WORK ORDER: Every line of the records below from the line with "Dots on the clear" up to and including the line with "From a set of" must be reproduced exactly, and no line outside that range.

***** RECORDS SUPPLIED

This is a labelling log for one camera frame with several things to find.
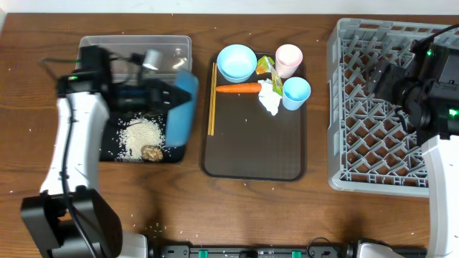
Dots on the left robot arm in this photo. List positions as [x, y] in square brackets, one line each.
[69, 217]

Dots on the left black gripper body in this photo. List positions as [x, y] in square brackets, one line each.
[158, 97]

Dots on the pink plastic cup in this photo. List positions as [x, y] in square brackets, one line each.
[287, 59]

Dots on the black waste tray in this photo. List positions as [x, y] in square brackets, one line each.
[109, 146]

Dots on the large blue plate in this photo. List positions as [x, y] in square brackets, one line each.
[180, 119]

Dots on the small light blue bowl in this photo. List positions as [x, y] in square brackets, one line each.
[236, 63]

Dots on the orange carrot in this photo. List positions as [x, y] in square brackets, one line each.
[250, 87]

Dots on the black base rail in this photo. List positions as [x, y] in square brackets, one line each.
[184, 251]

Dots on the white rice pile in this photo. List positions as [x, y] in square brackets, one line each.
[139, 132]

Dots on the brown food scrap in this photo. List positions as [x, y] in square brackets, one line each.
[152, 153]

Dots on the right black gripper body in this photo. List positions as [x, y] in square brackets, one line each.
[392, 84]

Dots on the crumpled white napkin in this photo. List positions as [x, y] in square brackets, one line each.
[268, 97]

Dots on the grey dishwasher rack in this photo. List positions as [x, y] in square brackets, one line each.
[368, 149]

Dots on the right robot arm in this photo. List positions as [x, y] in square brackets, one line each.
[427, 91]

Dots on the wooden chopstick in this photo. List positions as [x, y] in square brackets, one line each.
[213, 100]
[210, 102]

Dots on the brown serving tray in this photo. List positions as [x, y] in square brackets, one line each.
[250, 143]

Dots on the light blue plastic cup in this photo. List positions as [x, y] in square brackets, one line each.
[296, 91]

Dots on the clear plastic bin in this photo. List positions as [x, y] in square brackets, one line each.
[128, 52]

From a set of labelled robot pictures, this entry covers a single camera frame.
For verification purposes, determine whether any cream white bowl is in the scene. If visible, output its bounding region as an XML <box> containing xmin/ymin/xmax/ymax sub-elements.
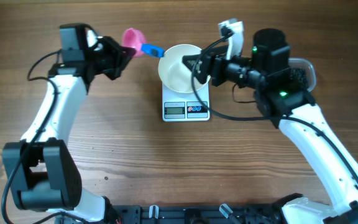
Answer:
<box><xmin>158</xmin><ymin>44</ymin><xmax>201</xmax><ymax>94</ymax></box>

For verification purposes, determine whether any clear container of black beans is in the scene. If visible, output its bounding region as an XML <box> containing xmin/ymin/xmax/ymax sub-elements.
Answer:
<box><xmin>288</xmin><ymin>58</ymin><xmax>316</xmax><ymax>92</ymax></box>

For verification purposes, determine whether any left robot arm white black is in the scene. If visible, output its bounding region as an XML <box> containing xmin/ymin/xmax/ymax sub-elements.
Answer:
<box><xmin>1</xmin><ymin>23</ymin><xmax>136</xmax><ymax>223</ymax></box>

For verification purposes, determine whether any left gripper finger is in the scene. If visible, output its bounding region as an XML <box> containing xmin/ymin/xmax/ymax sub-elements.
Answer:
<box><xmin>113</xmin><ymin>57</ymin><xmax>132</xmax><ymax>80</ymax></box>
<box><xmin>121</xmin><ymin>46</ymin><xmax>136</xmax><ymax>58</ymax></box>

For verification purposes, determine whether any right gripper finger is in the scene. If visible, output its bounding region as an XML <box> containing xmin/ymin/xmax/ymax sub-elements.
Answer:
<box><xmin>182</xmin><ymin>54</ymin><xmax>209</xmax><ymax>73</ymax></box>
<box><xmin>193</xmin><ymin>67</ymin><xmax>211</xmax><ymax>84</ymax></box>

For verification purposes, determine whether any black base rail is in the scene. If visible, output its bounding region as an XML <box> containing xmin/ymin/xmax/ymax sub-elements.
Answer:
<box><xmin>54</xmin><ymin>203</ymin><xmax>291</xmax><ymax>224</ymax></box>

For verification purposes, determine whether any pink scoop blue handle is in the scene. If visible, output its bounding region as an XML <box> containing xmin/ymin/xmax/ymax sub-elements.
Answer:
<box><xmin>122</xmin><ymin>28</ymin><xmax>165</xmax><ymax>58</ymax></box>

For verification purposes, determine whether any white digital kitchen scale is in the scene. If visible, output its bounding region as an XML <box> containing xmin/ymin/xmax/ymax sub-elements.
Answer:
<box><xmin>162</xmin><ymin>85</ymin><xmax>210</xmax><ymax>122</ymax></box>

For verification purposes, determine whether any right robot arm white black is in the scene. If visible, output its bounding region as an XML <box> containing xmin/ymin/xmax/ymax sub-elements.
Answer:
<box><xmin>181</xmin><ymin>27</ymin><xmax>358</xmax><ymax>223</ymax></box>

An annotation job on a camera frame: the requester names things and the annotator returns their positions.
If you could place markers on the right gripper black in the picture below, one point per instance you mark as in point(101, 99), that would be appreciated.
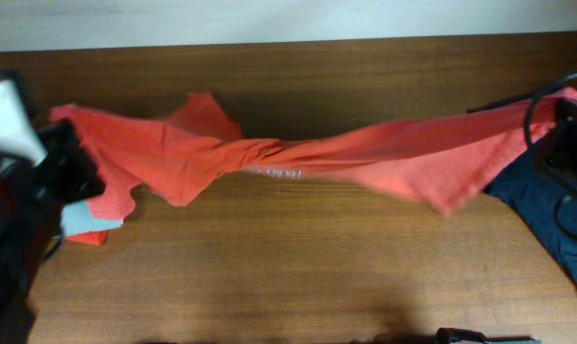
point(574, 119)

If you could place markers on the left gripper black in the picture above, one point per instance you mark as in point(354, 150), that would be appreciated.
point(66, 152)

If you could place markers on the orange red t-shirt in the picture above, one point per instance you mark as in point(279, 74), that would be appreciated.
point(443, 162)

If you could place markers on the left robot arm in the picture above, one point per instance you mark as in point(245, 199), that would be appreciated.
point(32, 197)

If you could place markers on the folded grey t-shirt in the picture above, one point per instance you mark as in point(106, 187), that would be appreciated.
point(77, 218)

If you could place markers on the folded orange t-shirt underneath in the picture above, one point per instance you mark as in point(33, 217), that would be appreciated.
point(95, 238)

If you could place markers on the navy blue garment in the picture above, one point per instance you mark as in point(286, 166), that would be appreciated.
point(539, 202)

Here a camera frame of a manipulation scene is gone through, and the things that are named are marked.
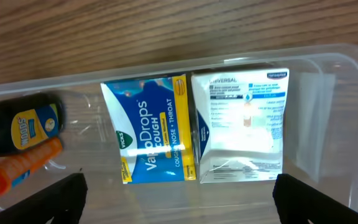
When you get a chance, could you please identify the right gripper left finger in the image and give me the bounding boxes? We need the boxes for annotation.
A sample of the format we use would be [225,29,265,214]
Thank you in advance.
[0,173,88,224]

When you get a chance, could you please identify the orange tube white cap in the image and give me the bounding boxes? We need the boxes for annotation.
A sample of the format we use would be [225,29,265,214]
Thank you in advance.
[0,138,63,196]

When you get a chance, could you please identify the blue yellow lozenge box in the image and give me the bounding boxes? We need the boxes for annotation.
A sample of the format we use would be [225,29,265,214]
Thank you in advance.
[101,73,196,184]

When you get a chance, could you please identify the clear plastic container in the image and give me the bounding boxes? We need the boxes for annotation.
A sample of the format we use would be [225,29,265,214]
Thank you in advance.
[0,44,358,223]

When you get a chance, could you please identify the dark bottle white cap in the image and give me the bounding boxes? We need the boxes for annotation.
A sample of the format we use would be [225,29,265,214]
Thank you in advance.
[0,92,65,157]

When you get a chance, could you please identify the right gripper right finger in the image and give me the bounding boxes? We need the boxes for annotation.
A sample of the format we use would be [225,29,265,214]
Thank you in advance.
[272,174,358,224]

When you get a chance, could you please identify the white medicine box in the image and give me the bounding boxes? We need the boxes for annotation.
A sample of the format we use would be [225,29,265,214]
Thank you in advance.
[191,68,290,184]

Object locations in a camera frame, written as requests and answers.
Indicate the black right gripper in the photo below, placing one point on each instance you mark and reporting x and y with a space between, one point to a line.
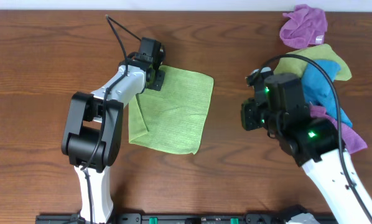
248 107

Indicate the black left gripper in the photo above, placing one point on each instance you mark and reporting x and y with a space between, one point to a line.
158 84

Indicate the light green cloth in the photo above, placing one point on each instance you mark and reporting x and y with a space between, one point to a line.
172 120

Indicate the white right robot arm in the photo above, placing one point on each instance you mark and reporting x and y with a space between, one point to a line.
315 146

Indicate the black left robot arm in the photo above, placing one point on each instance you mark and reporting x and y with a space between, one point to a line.
92 135

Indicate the olive green cloth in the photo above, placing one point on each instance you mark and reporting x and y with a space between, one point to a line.
324 55

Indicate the blue cloth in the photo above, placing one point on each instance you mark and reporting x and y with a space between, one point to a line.
318 93

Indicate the large purple cloth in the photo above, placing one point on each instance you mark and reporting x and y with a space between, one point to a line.
353 142

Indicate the small purple cloth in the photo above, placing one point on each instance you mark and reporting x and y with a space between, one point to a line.
305 26

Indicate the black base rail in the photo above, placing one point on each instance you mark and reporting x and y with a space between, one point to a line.
135 218

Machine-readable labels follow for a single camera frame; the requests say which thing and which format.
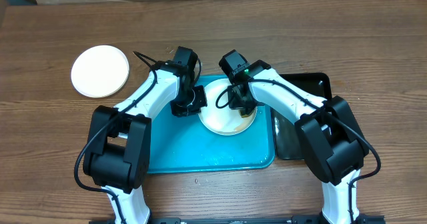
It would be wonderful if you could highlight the white plate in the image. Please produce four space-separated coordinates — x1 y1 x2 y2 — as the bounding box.
199 78 257 135
70 45 130 98

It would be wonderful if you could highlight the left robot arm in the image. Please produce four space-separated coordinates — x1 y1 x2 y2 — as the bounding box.
73 47 207 223

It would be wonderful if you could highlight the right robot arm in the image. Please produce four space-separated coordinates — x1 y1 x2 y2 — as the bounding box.
219 50 370 223

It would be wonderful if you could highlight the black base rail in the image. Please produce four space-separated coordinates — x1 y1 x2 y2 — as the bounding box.
89 214 386 224

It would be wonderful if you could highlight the green yellow sponge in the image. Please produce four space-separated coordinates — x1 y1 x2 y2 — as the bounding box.
240 112 254 118

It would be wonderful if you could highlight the teal plastic tray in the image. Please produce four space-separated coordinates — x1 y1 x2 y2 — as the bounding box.
139 73 276 175

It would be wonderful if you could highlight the black rectangular water tray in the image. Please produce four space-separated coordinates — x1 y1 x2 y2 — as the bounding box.
271 73 332 160

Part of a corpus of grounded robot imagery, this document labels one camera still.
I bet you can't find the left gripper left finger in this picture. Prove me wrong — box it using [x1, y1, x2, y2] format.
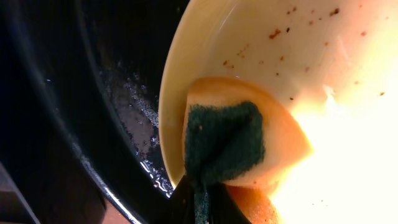
[155, 175, 196, 224]

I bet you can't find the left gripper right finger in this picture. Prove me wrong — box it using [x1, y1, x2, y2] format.
[208, 184, 251, 224]

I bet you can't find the green and yellow sponge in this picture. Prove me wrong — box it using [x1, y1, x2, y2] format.
[182, 78, 313, 223]

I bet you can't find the yellow plate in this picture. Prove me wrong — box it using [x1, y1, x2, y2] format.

**********

OUTPUT FOR THIS EXERCISE:
Dots on the clear plastic bin in this photo. List positions as [x, y] in square brackets, one line each.
[128, 52]

From a set of labelled robot pictures, this entry covers a single camera frame.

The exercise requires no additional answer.